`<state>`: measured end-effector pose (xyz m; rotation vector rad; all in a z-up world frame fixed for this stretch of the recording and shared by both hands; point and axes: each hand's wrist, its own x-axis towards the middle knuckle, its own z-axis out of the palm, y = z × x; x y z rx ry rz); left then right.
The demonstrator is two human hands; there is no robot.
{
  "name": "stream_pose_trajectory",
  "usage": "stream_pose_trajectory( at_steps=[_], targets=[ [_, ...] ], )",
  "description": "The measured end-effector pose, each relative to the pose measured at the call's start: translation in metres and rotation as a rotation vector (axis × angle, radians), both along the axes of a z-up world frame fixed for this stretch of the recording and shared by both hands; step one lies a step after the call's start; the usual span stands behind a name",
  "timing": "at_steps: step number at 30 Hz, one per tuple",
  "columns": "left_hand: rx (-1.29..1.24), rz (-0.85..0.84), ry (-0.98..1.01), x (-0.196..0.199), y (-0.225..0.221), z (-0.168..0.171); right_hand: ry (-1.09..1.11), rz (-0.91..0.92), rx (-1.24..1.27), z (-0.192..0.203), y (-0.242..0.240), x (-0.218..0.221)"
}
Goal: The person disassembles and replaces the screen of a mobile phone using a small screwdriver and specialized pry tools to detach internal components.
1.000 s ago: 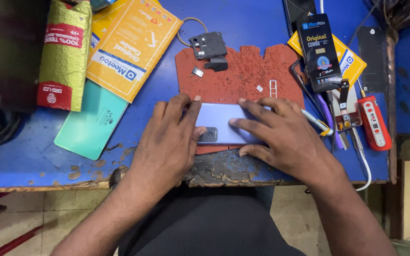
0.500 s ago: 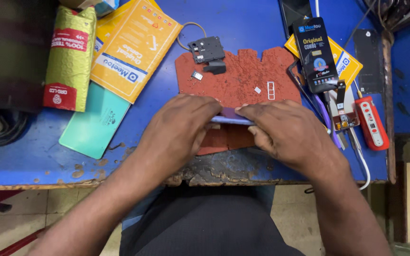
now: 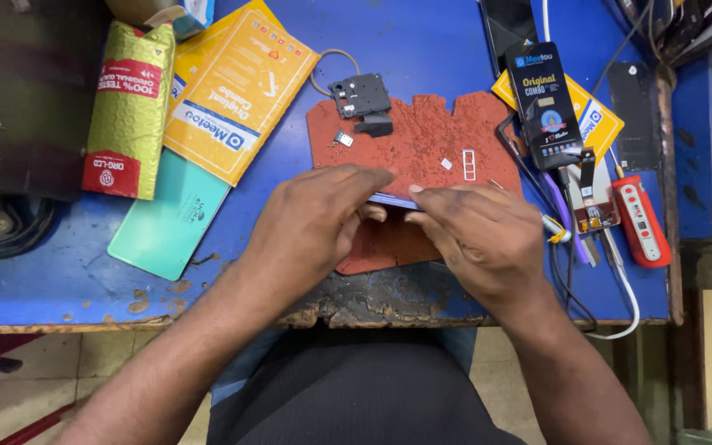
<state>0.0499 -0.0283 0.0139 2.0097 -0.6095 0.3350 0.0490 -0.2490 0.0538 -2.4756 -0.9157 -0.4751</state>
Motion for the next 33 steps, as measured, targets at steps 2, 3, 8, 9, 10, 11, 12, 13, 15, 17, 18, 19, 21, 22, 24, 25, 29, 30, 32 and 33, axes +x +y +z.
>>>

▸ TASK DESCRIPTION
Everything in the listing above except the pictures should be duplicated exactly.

▸ EXPECTED ANSWER
`<state>`: measured end-effector pose (xyz m; rotation vector rad; all in a z-up world frame fixed for this stretch of the recording and shared by both hands; point and axes: each hand's wrist, its own x-axis towards the middle knuckle, its own z-axis out of the palm, y = z × x; x y z rx ry rz); left then right.
The demonstrator is two human hands; there is no robot.
{
  "name": "stream_pose_trajectory",
  "usage": "stream_pose_trajectory( at_steps=[_], targets=[ [_, ...] ], )",
  "description": "The measured end-effector pose, each relative to the pose measured at the call's start: translation in metres and rotation as a rotation vector (axis × angle, radians), both along the axes of a z-up world frame fixed for this stretch of the recording and shared by both hands; step one lies a step after the call's start; the usual span stands behind a name",
  "timing": "at_steps: step number at 30 Hz, one per tuple",
  "columns": "left_hand: rx (-1.29..1.24), rz (-0.85..0.84), ry (-0.98..1.01), x (-0.196..0.199), y (-0.225..0.221), z (-0.168..0.171); right_hand: ry (-1.09..1.11), rz (-0.91..0.92), rx (-1.24..1.27), z (-0.192..0.203), y (-0.242..0.240), x (-0.218..0.221)"
}
Goal: The person disassembles and replaces the screen of a mobile phone using a small screwdriver and specialized pry tools to detach internal components.
1.000 s ago: 
0.500 s ago: 
now: 
<state>0.0499 -0.0283 0.0139 2.0097 -0.6095 0.3350 0.0490 -0.2490 0.0538 -2.4756 -0.9157 -0.4751</state>
Motion for the next 33 steps, as measured, targets at steps 2, 3, 8, 9, 10, 11, 12, 13, 15, 17, 18, 19, 21, 22, 24, 25, 29, 30, 32 and 33, axes +x +y +z.
>>>

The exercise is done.